Poi però arriva la Gamescom, lo scorso Agosto, e mi viene presentato Need for Speed Heat Studio, un’app gratuita per cellulare che mi consente di scaricare e modificare l’estetica delle auto presenti in Heat. Una piccola mossa di marketing che mi ha fatto rendere conto di quanto sarà bello smanettare con l’editor estetico. Così una Dodge Viper ha ottenuto dei cerchioni che trovo stupendi, e spero ancora nei neon disponibili sotto le auto durante le corse. Quell’app mi ha fatto notare che, al di là delle corse in sé, c’è la possibilità che Need for Speed Heat mi faccia di nuovo sentire — in single player — dentro il primo film di Fast&Furious, e non c’è nient’altro che potrei desiderare. Soprattutto ora che la serie si è spostata per anni sul comparto online e i Fast&Furious sono diventati praticamente dei film d’azione.

Ma allora qual è il problema? Basterebbe aspettare il giorno 8 novembre e sperare che Heat sia il Need for Speed che desidero da anni, no? Il dannatissimo problema è che c’era un solo gioco che negli ultimi mesi attendevo più della produzione Ghost Games, e quel gioco è ovviamente Death Stranding. Un’esperienza che mi aspetto sia abbastanza totalizzante, tra l’altro, e che quindi per un po’ non lascerà spazio a nient’altro.
Sembra più che altro un capriccio, ce ne rendiamo tutti conto: basterà giocarci a fine mese, e io sto chiaramente esagerando, ma fermiamoci un attimo e pensiamo ai negozi fisici e a tutti i siti di informazione videoludica nel weekend dell’8 novembre. Certo, le recensioni di Death Stranding sono già arrivate, ma la copertura mediatica del nuovo gioco targato Kojima Productions sarà fortissima e, nonostante sia un’esclusiva, mi chiedo quanti sceglieranno Heat.

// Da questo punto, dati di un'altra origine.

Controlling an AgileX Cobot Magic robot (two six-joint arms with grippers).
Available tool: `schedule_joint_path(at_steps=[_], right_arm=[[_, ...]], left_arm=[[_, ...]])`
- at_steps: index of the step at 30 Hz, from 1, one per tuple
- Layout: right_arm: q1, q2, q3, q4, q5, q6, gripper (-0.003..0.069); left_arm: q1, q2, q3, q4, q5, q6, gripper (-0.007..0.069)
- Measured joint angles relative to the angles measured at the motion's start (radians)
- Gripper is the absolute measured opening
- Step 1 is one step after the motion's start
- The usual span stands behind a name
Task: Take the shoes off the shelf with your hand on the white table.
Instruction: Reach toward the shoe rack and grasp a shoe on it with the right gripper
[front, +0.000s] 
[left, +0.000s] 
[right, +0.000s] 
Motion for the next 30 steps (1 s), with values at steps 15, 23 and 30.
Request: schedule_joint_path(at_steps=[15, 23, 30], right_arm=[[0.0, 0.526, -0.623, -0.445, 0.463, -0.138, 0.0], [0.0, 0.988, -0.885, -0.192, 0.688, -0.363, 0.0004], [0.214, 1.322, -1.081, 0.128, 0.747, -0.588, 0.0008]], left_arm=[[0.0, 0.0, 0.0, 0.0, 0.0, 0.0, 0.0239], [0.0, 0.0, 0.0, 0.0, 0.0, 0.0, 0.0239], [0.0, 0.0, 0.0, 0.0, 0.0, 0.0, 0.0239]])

Ovvio, il mercato non è soltanto nelle mani di Sony, ma parliamoci chiaro: Heat non è un gioco in grado di contrastare la copertura di Death Strading, e immagino i negozi fisici con la faccia di Reedus ovunque. Le Corvette saranno relegate a un angolino. La data di uscita non è neppure soltanto nello stesso periodo: è specificatamente lo stesso giorno.

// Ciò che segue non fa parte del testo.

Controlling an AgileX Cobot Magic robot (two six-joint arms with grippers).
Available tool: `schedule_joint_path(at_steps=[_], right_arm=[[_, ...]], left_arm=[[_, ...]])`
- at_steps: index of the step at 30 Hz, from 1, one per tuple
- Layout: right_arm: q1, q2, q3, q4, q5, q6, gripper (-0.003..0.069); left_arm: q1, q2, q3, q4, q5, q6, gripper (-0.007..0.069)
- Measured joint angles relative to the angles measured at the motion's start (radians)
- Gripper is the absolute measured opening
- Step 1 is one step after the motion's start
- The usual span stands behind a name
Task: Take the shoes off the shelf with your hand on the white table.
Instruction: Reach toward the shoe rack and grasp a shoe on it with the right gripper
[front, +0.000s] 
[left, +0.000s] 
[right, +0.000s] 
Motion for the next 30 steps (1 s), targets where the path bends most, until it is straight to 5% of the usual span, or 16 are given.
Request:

Mi aspetto un Day One fallimentare — e non solo per questo — e ne ho paura. Magari mi sbaglio, ma Need for Speed Heat mi sembra andare nella direzione giusta per quei nostalgici come me che vogliono l’elaborazione estetica, che non vogliono l’always online e che non giocano i Need for Speed soltanto per gareggiare. Stanno andando nella direzione giusta con un’app che fa venire tanta voglia di utilizzare quelle auto — trasferibili poi in gioco — e stanno andando nella direzione giusta presentando esattamente quello che un target specifico di fan desidera.

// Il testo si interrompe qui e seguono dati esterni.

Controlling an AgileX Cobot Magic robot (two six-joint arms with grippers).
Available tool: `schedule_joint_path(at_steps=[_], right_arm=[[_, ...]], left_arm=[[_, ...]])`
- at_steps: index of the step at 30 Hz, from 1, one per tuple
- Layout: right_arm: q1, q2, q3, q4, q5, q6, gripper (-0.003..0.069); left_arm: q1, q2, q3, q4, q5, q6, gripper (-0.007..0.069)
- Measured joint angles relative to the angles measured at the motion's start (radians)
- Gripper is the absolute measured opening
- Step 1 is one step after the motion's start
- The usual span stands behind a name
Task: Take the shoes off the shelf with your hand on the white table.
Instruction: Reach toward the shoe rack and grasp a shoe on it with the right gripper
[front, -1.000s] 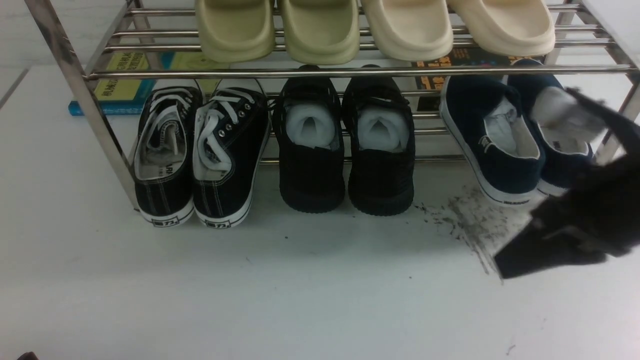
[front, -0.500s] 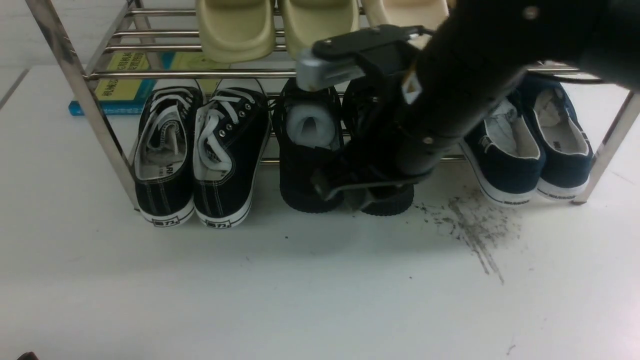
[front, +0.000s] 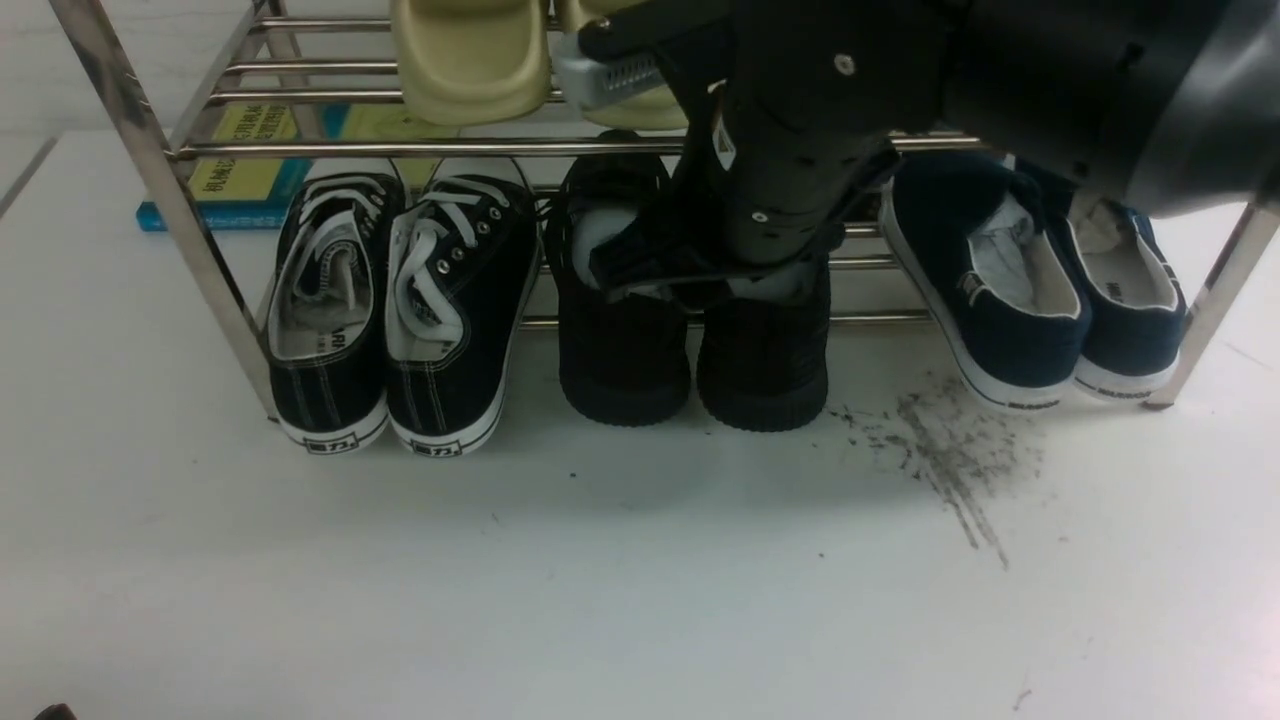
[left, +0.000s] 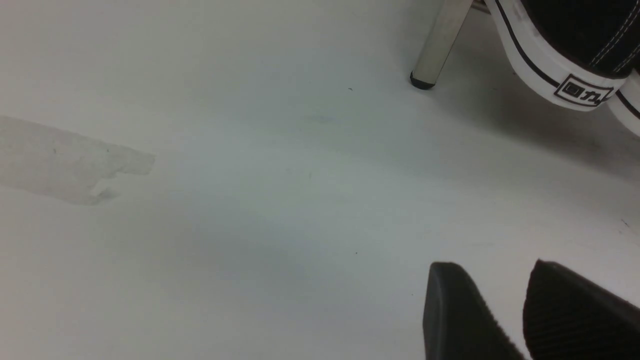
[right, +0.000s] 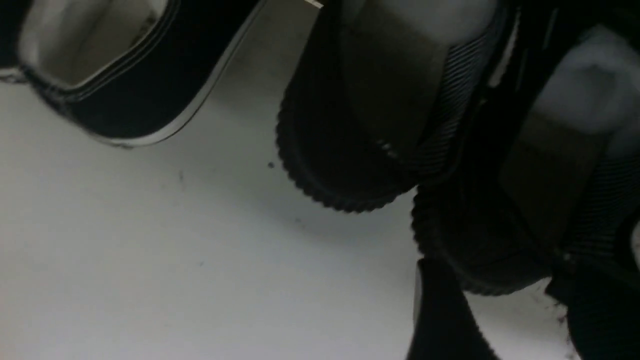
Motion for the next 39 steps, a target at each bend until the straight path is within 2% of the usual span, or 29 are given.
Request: schedule_joint_path(at_steps=[5, 10, 15, 34, 36, 39], right_arm=[[-0.045, 0.012, -0.004, -0.011, -0.019, 0.066, 0.0365], [-0.122, 0.047, -0.006, 0.093, -0.043, 0.072, 0.0365], [-0.164, 0.093, -0.006, 0.143, -0.1, 0.072, 0.0365], [-0.169, 0.203, -0.006, 0.14, -0.181, 0.072, 0.0363], [-0.169, 0.205, -0.006, 0.121, -0.182, 0.073, 0.0347], [-0.169, 0.205, -0.006, 0.111, -0.184, 0.076, 0.0254]], left_arm=[[0.0, 0.0, 0.0, 0.0, 0.0, 0.0, 0.0239], [0.0, 0.0, 0.0, 0.0, 0.0, 0.0, 0.0239], [0.0, 0.0, 0.0, 0.0, 0.0, 0.0, 0.0239], [0.0, 0.0, 0.0, 0.0, 0.0, 0.0, 0.0239], [0.0, 0.0, 0.0, 0.0, 0.0, 0.0, 0.0239], [0.0, 0.0, 0.0, 0.0, 0.0, 0.0, 0.0239]])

Se il gioco risultasse valido sotto quegli aspetti, ma andasse male al Day One e nelle vendite complessive ho tanta paura che Ghost Games e Electronics Arts decidano di fare di nuovo un passo indietro. Quello che so è che, mentre per giorni attraverserò l’America, continuerò a elaborare auto su Need for Speed Heat Studio e a sognare di guidarle. “Un quarto di miglio alla volta”.